Location
- Reinach Campus: Fleischbachstrasse 2, 4153 Reinach BL 2 Reinach and Aesch Switzerland

Information
- Type: Private coeducational International school
- Established: 1979
- Founder: Janet Galli
- Faculty: 180 approx.^{[citation needed]}
- Grades: PYP1-Grade 12 (ages 3-19)
- Enrollment: over 1420 approx.^{[citation needed]}
- Campus: Urban
- Affiliations: CIS, NEASC (USA), IB
- Primary language: English
- Website: http://www.isbasel.ch

= International School Basel =

The International School of the Basel Region AG (ISBR AG), commonly known as International School Basel (ISB), is a non-profit international school in the Basel region of Switzerland. It provides education for students aged 3 to 19 (Early Childhood 1 to Grade 12) through International Baccalaureate (IB) programmes.

English is the primary language of instruction, while German is taught as a compulsory subject from Early Childhood through Grade 8. A dual-language German-English pathway is offered within the Primary Years Programme, with plans to extend the pathway into the Middle Years Programme from 2027.

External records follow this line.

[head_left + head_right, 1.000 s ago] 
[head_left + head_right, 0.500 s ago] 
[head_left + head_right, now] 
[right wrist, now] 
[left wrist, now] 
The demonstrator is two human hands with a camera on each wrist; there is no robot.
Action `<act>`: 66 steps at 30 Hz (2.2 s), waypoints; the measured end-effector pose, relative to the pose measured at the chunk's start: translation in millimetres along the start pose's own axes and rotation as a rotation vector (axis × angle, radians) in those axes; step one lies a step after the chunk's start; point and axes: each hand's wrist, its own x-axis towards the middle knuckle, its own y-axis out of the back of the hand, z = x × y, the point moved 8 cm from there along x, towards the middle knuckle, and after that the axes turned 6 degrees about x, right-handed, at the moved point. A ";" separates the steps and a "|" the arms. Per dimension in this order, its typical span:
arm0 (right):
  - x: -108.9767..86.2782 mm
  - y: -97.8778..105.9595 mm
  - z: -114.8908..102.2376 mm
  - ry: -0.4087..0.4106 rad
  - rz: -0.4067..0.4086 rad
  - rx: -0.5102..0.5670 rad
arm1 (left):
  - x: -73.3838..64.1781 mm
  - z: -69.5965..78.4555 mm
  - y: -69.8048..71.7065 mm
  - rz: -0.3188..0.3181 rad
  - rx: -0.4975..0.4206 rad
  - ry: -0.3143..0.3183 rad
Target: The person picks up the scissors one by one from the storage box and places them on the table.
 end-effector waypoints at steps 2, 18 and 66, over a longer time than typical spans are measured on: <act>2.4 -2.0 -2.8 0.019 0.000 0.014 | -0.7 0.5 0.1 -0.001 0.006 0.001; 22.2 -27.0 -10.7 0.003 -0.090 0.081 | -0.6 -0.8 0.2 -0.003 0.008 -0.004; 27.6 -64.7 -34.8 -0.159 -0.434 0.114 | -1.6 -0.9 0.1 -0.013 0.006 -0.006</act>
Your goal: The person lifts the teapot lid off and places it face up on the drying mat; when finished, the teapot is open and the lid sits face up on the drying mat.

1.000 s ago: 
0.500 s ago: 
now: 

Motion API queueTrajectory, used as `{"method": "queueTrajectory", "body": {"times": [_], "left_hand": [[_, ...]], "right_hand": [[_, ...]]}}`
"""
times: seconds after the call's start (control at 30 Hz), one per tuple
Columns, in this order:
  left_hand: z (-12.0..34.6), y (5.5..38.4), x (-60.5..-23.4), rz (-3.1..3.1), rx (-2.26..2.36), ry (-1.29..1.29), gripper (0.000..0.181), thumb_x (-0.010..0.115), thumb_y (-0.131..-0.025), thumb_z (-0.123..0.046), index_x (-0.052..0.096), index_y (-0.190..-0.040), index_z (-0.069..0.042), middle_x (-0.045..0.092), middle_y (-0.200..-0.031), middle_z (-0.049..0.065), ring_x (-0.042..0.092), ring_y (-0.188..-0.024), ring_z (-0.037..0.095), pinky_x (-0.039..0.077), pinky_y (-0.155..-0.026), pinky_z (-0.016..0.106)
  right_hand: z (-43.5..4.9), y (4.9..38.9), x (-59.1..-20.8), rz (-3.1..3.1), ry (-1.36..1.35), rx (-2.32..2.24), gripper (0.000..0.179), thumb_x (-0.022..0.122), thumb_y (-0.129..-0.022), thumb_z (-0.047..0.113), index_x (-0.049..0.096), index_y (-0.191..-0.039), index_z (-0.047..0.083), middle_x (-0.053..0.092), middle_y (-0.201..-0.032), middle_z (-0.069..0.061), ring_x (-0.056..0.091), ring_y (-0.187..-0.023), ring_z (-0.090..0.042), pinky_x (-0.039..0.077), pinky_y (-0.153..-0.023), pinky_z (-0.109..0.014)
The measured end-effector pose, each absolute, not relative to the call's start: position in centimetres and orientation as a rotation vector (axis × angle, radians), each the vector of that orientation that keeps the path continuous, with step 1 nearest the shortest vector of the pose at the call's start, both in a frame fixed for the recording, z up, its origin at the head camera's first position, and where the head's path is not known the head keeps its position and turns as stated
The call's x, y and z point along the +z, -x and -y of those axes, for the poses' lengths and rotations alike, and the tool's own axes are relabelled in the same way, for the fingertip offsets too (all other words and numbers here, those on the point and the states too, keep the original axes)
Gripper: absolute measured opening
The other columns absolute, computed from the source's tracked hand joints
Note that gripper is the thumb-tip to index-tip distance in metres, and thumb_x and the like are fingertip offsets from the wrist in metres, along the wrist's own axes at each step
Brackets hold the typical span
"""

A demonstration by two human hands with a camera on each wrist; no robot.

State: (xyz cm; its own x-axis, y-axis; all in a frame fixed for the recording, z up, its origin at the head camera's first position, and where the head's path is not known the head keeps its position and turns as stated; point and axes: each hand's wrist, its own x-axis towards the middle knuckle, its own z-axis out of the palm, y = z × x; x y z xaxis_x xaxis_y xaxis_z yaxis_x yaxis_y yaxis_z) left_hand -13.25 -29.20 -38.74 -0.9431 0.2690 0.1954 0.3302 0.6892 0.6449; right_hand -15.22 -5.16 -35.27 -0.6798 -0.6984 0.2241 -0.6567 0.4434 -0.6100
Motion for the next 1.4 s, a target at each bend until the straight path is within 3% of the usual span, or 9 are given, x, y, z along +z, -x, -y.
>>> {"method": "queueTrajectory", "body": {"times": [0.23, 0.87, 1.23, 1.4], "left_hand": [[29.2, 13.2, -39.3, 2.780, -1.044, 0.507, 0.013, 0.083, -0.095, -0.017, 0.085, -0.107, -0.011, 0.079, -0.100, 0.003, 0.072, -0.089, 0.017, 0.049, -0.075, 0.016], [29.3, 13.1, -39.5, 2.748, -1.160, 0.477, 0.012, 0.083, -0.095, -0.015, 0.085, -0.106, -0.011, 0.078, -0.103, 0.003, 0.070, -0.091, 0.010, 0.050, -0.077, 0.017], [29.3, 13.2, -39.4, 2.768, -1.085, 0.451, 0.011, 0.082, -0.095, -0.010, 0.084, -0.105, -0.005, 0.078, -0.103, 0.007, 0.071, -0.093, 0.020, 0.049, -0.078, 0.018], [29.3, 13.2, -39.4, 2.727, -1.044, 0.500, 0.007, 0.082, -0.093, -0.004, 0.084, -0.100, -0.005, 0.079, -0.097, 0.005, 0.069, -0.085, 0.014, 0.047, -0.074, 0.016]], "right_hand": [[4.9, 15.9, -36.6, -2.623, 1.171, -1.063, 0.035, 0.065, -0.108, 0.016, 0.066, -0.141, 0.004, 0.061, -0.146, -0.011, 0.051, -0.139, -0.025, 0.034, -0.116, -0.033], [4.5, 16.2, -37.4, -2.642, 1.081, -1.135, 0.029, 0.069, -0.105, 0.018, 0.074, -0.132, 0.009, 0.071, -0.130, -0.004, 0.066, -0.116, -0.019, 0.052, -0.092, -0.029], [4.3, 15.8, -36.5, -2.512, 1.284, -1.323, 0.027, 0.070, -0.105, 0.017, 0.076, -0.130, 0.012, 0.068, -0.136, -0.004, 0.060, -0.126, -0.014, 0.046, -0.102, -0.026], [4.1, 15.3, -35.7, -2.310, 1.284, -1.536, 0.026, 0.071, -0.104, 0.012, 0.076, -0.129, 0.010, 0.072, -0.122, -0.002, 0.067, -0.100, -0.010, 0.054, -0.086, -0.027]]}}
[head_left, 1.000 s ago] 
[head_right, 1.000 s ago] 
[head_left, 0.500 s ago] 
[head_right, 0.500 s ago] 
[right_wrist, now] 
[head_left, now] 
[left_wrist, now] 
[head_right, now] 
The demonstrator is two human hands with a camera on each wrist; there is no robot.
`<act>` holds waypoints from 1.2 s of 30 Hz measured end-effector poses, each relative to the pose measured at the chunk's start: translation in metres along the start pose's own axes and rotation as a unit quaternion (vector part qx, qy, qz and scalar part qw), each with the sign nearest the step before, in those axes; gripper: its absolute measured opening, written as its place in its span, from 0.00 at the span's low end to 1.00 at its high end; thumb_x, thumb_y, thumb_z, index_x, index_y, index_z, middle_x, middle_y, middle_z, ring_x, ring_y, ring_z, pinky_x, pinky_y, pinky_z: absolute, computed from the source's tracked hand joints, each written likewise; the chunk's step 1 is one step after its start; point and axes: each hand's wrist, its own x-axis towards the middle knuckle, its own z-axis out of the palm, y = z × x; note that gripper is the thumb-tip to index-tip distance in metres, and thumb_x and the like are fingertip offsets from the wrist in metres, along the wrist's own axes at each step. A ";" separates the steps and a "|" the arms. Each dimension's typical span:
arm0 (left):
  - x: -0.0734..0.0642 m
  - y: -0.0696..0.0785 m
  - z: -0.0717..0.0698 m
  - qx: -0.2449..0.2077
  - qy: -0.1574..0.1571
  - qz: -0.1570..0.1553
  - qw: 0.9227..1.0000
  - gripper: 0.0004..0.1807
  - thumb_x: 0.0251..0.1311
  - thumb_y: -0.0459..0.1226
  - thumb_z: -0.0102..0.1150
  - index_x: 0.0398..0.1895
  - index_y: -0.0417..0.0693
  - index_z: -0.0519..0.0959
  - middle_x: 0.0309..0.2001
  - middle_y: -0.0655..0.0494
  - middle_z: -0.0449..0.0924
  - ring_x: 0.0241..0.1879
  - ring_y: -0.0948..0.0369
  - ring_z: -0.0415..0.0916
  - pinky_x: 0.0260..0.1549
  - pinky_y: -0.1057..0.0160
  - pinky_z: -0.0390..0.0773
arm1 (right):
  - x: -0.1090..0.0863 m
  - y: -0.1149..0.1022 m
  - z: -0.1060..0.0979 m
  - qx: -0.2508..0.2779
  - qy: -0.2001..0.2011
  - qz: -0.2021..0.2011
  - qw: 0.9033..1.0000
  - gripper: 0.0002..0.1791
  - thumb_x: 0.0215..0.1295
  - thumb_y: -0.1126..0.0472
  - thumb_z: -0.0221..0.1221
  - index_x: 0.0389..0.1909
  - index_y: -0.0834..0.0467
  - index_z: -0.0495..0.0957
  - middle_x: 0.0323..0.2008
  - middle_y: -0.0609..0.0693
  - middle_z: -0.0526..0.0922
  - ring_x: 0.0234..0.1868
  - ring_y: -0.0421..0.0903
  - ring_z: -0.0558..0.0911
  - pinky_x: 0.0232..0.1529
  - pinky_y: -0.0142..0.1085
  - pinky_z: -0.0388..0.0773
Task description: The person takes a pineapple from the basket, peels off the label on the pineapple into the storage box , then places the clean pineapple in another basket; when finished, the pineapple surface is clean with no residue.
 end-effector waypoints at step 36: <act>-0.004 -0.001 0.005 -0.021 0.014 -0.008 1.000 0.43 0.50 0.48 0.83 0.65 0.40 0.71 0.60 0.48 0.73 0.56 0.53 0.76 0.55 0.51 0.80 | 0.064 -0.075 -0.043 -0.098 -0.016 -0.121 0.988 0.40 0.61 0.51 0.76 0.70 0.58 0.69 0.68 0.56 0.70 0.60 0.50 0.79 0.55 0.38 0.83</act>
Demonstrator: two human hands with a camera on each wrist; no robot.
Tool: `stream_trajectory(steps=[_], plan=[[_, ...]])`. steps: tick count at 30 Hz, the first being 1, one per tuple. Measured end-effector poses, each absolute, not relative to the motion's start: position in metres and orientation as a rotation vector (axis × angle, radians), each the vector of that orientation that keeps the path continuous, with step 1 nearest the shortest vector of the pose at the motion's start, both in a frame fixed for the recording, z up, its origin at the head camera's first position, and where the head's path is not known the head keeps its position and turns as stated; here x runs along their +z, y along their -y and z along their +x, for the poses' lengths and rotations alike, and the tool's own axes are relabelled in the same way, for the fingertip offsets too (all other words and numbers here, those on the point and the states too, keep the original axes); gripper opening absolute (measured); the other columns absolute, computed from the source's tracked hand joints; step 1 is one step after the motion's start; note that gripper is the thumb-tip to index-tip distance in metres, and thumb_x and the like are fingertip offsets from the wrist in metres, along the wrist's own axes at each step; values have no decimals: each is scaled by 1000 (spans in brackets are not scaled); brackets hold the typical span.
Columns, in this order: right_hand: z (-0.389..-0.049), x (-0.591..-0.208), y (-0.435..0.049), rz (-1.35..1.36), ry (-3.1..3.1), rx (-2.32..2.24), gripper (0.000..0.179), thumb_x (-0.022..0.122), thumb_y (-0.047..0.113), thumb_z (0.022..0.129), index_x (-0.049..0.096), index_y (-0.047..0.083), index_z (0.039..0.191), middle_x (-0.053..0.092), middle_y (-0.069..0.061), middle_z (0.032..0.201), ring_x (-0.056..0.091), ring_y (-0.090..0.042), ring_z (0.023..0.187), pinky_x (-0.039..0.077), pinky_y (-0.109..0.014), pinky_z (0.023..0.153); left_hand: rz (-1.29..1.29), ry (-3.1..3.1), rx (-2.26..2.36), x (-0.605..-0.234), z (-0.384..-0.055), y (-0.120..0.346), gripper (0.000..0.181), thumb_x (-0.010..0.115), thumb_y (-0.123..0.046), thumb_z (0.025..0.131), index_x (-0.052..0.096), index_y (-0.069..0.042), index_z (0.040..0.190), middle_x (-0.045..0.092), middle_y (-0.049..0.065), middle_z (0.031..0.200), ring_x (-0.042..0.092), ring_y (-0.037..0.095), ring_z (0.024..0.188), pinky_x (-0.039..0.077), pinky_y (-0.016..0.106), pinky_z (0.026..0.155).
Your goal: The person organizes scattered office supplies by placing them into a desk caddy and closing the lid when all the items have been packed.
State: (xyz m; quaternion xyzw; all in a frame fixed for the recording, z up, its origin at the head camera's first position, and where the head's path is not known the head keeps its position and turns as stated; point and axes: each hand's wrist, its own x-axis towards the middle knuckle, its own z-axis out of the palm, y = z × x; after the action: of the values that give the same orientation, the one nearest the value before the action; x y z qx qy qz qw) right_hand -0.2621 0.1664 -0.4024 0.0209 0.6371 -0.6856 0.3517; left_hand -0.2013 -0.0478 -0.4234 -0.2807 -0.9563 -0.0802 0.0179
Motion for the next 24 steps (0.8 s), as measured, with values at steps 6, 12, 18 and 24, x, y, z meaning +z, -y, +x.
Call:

The school serves both international and Swiss students.

==History==

The school was founded in 1979 by Janet Galli, an American entrepreneur, in response to a demand from expatriate families for English-language education in the Basel region. It began with approximately 15 students in a single facility. As enrolment increased, the school expanded to multiple sites across the region.

In 1995, the school became an authorised International Baccalaureate World School with the introduction of the Diploma Programme (DP). In 2001, it transitioned into a non-for-profit organisation under the name International School of the Basel Region AG and introduced the Middle Years Program (MYP). The Primary Years Programme (PYP) was introduced in 2003 alongside the opening of the Reinach campus.

The Aesch campus opened in 2007 as a purpose-built facility. From 2012, the Fiechten campus has been used for early secondary education.

The school currently educates over 1100 students representing approximately 55 nationalities.

== Campuses ==
ISB operates multiple campuses in the Basel region. Its main campus and administrative headquarters are located in Reinach, Basel-Landschaft. Additional campuses include Fiechten (Reinach) and Aesch.

== Curriculum and Languages ==
ISB is an authorised International Baccalaureate World School offering three IB programmes:

- Primary Years Programme (PYP)
- Middle Years Programme (MYP)
- Diploma Programme (DP)

English is the primary language of instruction. German is taught as a compulsory subject for all students from Early Childhood 1 (EC1) through Grade 8.

=== Dual Language Pathway ===
A dual-language German and English pathway is offered within the Primary Years Programme (PYP). The school has announced plans to extend this pathway into the Middle Years Programme (MYP) from 2027.

=== Additional Languages ===
Additional language options, including French and Spanish, are offered in the Middle Years Programme (MYP) and Diploma Programme (DP).

=== Bilingual Diploma ===
Students completing the Diploma Programme may be eligible for the International Baccalaureate Bilingual Diploma, depending on their programme of study and examination results.

==Accreditation and Authorisation==

ISB is authorised by the International Baccalaureate Organisation as an IB World School.

- International Baccalaureate Organisation

It is accredited by the Council of International Schools (CIS) and the New England Association of Schools and Colleges (NEASC).

- Council of International Schools
- New England Association of Schools and Colleges

The school is an approved centre for external examinations including the PSAT/NMSQT and SAT, and also serves as an examination centre for the Associated Board of the Royal Schools of Music (ABRSM).[citation needed]

- College Board (SAT/PSAT)
- ABRSM

=== Swiss Authorisation and University Recognition ===
ISB is authorised as a private school in the canton of Basel-Landschaft. Its IB programmes operate independently of the Swiss public education system and are not aligned with Swiss state curricula (Volksschule or Mittelschule). As a result, the school does not award the Swiss Matura/Maturität.

The IB Diploma Programme is recognised by universities in Switzerland and internationally, subject to admission requirements established by national higher education authorities and individual institutions. In Switzerland, recognition is governed by the requirements established by swissuniversities.

==Tuition and Fees==

ISB charges a one-time registration fee for new students and for returning students after a prolonged absence. Annual tuition fees vary by grade level, ranging from approximately CHF 14,390 to CHF 38,000 for the 2026/27 academic year.